Nous nous nous souviendront de ce médecin avec son ciré jaune et ses lunettes noyées sous la pluie au milieu du service d’ordre FSU dans toutes les manif.Il était de tous nos combats et nous savions qu’il en serait ainsi jusqu’au bout fidèle à cette révolution qu’il à tant aimé

Au revoir Gérard on t’emmène avec nous pour résister et rêver encore et encore à des lendemains qui chantent et des drapeaux rouges qui flottent aux vents de nos révoltes.

Bristol et Olive

6) Au temps de la guerre d’Indochine

Pierre Rousset

Mes souvenirs de Gérard remontent aux années 60-70, quand nous luttions contre l’escalade militaire US en Indochine – une guerre totale, prolongée, sans équivalent, menée sur tous les terrains.

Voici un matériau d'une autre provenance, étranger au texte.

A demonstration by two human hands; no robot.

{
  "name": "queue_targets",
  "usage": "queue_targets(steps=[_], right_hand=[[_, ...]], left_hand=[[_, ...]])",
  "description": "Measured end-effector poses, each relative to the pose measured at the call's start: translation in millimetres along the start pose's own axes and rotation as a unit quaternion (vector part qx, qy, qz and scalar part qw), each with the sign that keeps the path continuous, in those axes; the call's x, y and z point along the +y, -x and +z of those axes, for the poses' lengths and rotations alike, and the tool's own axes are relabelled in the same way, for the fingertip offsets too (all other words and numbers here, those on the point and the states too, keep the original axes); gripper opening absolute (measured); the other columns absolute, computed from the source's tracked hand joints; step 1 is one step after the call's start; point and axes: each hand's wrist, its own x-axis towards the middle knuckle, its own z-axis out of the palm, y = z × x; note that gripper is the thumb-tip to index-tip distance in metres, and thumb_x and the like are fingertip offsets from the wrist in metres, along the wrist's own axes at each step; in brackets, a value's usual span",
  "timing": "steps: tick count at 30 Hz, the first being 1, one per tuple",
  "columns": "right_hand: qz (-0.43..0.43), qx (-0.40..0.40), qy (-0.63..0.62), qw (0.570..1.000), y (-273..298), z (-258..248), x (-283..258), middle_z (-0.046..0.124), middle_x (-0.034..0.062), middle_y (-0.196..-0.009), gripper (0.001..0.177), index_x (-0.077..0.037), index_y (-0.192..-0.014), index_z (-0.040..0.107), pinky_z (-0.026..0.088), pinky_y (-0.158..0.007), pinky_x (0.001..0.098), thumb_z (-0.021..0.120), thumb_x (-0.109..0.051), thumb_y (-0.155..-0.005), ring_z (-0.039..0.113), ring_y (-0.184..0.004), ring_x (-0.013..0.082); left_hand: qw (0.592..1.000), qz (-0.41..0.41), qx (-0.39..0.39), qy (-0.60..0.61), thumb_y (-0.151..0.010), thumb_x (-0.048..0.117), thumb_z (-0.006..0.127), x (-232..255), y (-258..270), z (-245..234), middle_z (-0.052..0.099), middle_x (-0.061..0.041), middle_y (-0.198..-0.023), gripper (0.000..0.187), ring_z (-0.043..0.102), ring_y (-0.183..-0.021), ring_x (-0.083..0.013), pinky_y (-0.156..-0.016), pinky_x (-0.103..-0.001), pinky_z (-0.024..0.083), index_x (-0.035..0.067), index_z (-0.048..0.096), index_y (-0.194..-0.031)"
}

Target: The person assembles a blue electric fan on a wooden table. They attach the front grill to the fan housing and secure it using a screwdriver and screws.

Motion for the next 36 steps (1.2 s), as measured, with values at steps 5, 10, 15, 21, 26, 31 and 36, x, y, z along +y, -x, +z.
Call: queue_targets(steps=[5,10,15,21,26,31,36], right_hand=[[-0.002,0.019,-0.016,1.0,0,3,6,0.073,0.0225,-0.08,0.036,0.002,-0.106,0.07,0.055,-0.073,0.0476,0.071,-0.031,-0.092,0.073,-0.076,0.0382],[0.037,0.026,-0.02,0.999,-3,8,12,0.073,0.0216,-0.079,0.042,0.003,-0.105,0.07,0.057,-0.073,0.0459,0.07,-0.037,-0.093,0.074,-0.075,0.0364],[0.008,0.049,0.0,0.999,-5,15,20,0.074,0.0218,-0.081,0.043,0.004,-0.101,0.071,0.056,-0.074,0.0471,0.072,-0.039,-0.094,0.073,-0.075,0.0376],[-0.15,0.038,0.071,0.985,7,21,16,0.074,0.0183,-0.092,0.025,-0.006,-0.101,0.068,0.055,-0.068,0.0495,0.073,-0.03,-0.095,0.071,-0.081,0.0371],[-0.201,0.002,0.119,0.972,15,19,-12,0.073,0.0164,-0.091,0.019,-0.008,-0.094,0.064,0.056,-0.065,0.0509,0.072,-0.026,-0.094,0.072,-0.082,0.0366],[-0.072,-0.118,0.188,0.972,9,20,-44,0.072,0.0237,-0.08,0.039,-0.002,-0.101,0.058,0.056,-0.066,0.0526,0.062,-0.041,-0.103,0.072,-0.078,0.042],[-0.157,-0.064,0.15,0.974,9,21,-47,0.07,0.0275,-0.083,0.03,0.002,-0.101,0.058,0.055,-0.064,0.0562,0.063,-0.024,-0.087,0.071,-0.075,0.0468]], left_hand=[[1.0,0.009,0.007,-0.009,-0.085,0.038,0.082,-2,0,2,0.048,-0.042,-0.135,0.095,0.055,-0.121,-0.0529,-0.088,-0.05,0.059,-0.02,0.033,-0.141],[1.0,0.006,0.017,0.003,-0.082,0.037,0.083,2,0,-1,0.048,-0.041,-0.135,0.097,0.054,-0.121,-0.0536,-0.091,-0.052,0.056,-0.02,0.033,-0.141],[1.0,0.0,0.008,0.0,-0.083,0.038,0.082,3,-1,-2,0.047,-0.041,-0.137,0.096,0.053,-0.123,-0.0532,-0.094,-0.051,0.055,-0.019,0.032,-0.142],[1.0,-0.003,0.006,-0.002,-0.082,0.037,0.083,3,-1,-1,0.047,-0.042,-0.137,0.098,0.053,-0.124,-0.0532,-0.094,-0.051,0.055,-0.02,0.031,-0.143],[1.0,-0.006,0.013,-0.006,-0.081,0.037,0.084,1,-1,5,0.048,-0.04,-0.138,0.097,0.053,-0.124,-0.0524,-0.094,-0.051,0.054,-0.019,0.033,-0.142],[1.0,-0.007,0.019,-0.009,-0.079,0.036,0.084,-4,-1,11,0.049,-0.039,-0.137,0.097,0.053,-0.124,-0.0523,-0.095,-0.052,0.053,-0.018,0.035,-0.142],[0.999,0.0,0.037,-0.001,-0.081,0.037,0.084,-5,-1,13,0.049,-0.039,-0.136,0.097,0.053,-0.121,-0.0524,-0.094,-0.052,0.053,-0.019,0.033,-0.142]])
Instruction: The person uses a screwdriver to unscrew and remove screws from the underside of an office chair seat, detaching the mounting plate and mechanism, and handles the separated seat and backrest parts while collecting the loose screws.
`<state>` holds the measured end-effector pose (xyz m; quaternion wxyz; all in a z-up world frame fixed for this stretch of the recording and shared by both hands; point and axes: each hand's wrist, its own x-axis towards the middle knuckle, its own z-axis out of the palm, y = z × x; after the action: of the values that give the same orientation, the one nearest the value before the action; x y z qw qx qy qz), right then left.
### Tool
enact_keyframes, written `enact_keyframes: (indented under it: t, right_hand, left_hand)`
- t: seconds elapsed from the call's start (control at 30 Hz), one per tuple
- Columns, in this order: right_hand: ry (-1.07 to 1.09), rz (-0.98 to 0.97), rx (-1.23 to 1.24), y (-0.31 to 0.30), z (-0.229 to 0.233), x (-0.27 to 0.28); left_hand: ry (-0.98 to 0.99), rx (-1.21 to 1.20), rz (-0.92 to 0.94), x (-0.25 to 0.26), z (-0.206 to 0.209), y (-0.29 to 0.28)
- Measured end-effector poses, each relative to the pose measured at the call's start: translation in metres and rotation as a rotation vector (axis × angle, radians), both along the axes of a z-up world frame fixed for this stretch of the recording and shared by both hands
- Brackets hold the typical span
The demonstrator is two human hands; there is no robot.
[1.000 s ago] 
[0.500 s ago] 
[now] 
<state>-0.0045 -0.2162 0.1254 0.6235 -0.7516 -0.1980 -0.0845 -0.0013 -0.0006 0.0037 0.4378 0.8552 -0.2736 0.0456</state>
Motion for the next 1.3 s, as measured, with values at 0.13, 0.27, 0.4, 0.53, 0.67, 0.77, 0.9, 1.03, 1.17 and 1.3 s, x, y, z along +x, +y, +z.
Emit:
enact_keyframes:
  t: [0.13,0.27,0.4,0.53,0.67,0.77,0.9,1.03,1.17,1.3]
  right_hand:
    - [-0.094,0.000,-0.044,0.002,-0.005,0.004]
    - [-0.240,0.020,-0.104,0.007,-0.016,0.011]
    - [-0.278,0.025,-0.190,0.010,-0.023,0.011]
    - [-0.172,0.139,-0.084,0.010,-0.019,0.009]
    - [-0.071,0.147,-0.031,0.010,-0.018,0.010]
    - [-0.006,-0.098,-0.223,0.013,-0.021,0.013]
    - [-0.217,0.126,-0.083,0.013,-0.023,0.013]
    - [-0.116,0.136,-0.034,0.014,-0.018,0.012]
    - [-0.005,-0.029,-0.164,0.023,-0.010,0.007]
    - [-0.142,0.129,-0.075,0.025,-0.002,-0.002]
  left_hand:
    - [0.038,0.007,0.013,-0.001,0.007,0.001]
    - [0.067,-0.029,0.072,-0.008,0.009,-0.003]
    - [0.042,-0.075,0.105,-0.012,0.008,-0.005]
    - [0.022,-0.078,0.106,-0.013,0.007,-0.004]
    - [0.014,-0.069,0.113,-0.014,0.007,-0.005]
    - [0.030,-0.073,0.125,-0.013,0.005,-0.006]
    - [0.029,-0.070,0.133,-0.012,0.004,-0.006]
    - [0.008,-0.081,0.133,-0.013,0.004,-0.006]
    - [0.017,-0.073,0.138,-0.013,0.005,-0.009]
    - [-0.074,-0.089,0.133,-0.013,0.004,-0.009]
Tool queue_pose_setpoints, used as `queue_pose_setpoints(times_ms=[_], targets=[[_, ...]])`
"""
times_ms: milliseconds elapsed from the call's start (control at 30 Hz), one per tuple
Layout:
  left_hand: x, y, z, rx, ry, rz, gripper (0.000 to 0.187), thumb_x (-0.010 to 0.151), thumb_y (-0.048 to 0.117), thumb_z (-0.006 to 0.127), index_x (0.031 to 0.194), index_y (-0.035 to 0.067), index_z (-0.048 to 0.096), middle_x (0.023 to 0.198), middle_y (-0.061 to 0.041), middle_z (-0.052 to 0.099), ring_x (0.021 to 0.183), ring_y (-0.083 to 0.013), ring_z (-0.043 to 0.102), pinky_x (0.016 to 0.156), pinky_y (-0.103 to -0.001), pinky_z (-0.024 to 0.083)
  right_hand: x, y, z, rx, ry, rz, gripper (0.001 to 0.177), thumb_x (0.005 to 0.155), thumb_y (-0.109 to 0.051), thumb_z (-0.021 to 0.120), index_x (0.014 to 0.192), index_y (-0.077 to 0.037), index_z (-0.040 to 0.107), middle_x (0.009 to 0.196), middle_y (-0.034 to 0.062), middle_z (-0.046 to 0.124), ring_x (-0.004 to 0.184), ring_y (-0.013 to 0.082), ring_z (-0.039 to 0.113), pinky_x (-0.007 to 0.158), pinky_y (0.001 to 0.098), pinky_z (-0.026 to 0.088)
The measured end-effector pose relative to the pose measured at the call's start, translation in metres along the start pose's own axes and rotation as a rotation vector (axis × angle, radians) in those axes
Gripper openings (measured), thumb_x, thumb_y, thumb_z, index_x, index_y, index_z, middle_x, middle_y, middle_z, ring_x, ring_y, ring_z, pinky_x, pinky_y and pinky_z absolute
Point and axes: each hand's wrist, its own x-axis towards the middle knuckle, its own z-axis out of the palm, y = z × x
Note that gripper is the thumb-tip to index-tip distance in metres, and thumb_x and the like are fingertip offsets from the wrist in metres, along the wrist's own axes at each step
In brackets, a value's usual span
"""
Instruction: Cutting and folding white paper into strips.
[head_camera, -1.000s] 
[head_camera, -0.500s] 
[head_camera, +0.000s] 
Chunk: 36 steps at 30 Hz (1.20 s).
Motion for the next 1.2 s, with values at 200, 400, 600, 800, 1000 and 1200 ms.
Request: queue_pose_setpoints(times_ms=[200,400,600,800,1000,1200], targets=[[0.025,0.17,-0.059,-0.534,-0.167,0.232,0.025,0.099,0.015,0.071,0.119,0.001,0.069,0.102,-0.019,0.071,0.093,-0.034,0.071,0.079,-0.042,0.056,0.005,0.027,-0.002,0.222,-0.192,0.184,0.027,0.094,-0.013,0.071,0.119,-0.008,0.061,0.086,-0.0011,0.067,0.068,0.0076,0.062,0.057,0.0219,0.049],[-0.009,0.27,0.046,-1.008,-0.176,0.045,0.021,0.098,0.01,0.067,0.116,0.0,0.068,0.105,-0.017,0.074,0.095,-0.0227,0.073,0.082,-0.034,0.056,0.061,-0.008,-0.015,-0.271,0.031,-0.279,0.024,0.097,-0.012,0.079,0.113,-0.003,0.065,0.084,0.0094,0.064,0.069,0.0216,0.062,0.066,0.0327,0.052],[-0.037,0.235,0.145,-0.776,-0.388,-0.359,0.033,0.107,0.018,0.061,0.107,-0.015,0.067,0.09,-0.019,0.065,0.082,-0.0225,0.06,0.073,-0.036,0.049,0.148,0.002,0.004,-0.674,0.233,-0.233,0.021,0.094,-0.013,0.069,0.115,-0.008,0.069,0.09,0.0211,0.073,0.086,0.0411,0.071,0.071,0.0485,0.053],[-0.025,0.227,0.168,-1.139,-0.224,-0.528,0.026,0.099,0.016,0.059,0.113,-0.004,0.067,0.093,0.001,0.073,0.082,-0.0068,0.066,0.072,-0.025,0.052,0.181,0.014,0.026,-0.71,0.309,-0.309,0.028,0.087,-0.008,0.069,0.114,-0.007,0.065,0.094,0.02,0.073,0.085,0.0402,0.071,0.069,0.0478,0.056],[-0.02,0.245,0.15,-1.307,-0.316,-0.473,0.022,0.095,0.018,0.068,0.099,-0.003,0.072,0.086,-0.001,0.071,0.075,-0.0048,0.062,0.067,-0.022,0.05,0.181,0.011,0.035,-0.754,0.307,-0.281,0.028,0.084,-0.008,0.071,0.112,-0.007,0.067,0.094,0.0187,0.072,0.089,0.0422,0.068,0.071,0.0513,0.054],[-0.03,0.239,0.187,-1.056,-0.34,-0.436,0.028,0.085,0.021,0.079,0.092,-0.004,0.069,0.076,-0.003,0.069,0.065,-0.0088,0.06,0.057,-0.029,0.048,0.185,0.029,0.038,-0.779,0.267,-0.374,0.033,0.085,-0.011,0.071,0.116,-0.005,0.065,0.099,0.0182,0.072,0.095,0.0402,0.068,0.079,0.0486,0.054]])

Le Vietnam était alors, véritablement, l’épicentre des conflits mondiaux : révolution et contre-révolution, bloc de l’Ouest contre bloc de l’Est, montée en puissance de la confrontation sino-soviétique… Dans ce contexte très spécifique, la solidarité internationale a joué un rôle important dans la période précédant la défaite impérialiste. Gérard en était très conscient et s’attachait tout particulièrement aux données géopolitiques et à la nature du soutien que le Vietnam recevait, au Nord, de la part de l’URRS (ou de la Chine) : de quoi tenir, mais pas de quoi gagner, avec en perspective une nouvelle négociation entre grandes puissances pour redéfinir le compromis imposé au PCV en 1954. Comme d’autres l’ont déjà noté ici avant moi, c’est pour cela que Gérard s’attachait à analyser la nature de l’armement reçu par Hanoi, en le comparant à l’armement qu’il aurait pu recevoir, mais dont il était privé. Il aurait été idiot de prétendre que Hanoi ne recevait pas d’aide, mais il importait de démontrer précisément les limites militaires et politiques de cette aide.

Nous n’avons pas eu l’occasion de militer véritablement ensemble les décennies qui ont suivi, mais Gérard était de celles et ceux qui donnent envie de changer le monde.